While it’s too soon to know how many evictions will be filed in Seattle now that the moratorium is over, the King County Dispute Resolution Center has seen a steady stream of landlords issuing 14-day notices. In the last two weeks of February, before the moratorium ended, the center received 679 cases. In the first three days of March, after the Seattle moratorium ended, another 202 cases arrived.
In other parts of the country, a feared “tsunami” of evictions has largely not materialized, likely because of a combination of government assistance programs, court backlogs and people who move out without going to court.
Advocates, attorneys and mediators will begin to get a better idea of the scale of Seattle evictions later this month.
“Like what we’ve seen in most communities, you don’t see this automatic wave of evictions right away because there are a number of tenant protections,” McGowan said. “What you see is stress levels going up. For everyone — landlords and tenants.”
Where to find help
Rent assistance: King County no longer accepts new applications for rent assistance, but smaller organizations and nonprofits throughout the region still have some assistance programs. Call 211 to learn more.

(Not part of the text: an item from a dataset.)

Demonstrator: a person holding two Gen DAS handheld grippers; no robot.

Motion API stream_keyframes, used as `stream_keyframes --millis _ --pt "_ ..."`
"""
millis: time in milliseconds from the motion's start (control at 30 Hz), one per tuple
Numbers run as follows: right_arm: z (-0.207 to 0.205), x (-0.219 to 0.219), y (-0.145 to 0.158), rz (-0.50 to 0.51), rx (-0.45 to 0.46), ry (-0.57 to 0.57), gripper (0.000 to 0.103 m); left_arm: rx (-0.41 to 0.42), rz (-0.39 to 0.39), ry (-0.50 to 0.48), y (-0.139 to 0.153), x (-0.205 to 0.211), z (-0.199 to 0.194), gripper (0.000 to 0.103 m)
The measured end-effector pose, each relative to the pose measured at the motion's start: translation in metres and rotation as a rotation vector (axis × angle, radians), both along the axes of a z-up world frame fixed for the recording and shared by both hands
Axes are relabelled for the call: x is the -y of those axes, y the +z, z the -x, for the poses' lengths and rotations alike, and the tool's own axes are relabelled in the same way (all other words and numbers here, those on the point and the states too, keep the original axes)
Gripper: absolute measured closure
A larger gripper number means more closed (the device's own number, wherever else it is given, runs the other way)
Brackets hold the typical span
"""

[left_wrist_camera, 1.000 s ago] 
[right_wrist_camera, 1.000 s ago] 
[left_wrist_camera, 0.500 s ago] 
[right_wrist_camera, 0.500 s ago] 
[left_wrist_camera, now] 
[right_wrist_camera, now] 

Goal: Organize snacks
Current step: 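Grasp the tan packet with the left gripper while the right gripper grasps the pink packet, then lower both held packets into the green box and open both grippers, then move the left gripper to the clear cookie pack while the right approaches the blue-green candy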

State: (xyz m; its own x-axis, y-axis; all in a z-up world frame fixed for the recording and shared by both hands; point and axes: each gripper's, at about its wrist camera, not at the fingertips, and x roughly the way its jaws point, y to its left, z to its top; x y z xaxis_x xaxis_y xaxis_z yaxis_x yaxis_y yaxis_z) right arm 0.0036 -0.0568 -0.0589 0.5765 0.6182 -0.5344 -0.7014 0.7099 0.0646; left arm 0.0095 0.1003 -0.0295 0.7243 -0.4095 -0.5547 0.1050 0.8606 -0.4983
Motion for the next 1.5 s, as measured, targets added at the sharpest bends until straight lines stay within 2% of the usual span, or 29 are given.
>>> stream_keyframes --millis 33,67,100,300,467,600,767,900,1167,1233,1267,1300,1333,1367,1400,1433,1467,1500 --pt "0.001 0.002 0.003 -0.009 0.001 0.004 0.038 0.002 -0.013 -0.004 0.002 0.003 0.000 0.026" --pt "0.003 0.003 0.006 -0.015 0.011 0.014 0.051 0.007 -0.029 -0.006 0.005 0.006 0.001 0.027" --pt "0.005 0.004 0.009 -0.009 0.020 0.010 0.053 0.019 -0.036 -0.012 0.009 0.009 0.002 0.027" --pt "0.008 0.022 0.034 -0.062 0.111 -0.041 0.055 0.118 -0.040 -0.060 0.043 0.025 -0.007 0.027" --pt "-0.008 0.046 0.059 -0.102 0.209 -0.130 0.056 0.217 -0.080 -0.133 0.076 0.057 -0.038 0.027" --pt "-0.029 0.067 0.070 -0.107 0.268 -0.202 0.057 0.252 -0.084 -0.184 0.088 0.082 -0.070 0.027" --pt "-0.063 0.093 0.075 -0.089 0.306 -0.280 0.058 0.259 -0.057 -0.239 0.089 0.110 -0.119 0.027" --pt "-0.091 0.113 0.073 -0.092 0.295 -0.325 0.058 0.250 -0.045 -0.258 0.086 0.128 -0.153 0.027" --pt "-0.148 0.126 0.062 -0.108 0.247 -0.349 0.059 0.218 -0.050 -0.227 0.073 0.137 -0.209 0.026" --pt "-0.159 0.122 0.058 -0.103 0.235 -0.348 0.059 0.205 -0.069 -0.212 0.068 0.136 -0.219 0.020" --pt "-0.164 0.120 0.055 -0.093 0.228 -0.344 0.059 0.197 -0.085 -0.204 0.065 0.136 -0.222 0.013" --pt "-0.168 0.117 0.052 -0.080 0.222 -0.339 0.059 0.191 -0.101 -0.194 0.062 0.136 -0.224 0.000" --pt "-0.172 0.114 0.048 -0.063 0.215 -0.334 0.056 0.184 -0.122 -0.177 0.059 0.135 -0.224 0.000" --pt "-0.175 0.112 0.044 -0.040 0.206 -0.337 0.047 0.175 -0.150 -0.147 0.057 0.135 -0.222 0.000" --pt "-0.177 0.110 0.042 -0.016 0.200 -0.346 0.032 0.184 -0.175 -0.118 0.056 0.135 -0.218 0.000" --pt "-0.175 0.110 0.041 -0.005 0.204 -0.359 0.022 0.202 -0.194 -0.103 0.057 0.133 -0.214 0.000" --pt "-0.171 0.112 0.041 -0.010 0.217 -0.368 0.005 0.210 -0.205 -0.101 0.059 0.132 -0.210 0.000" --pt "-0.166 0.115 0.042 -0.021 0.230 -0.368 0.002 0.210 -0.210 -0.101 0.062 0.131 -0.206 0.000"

For tenants who have already applied for rent assistance, King County will continue to select recipients using a lottery system. Tenants who have not yet applied for rent assistance can join United Way’s waitlist at uwkc.org/renthelp.
Legal help: If you receive a pay-or-vacate notice in Seattle, call the city’s Renting in Seattle Helpline at 206-684-5700 to make sure it’s a valid notice. The Eastside Legal Assistance Program can also provide legal help to tenants. Apply online or call their helpline: 425-747-7274 (English) 425-620-2778 (español). Renters can also seek help from the Tenant Law Center at 206-324-6890.
If you receive an eviction summons in King County, contact the Housing Justice Project at 206-267-7069 or email hjpstaff@kcba.org. Because of high demand, the Housing Justice Project cannot currently help tenants earlier in the eviction process, such as upon receipt of a 14-day notice.
Outside King County, tenants seeking legal help can apply online at nwjustice.org/apply-online or call the Eviction Defense Screening Line at 855-657-8387. (Interpreters are available.)
Remember, a 14-day notice is the beginning of a legal process that can result in eviction. “Landlords can’t just tell you to get out and change the locks on your doors. That’s illegal,” Simpson said.
More information
Find information about your rights and how the eviction process works at washingtonlawhelp.org. For questions and general information about tenants’ rights, call Solid Ground’s Tenant Services Message Line at 206-694-6767 or the Tenants Union of Washington State hotline at 206-723-0500 or try tenantsunion.org.
Tenants who feel they have been discriminated against in housing based on one of Seattle’s protected classes can file a complaint with the city’s Office for Civil Rights at seattle.gov/civilrights/file-complaint
For help negotiating, tenants and landlords can contact the Dispute Resolution Center of King County at kcdrc.org
Landlords can find information about state mitigation programs on the Department of Commerce website.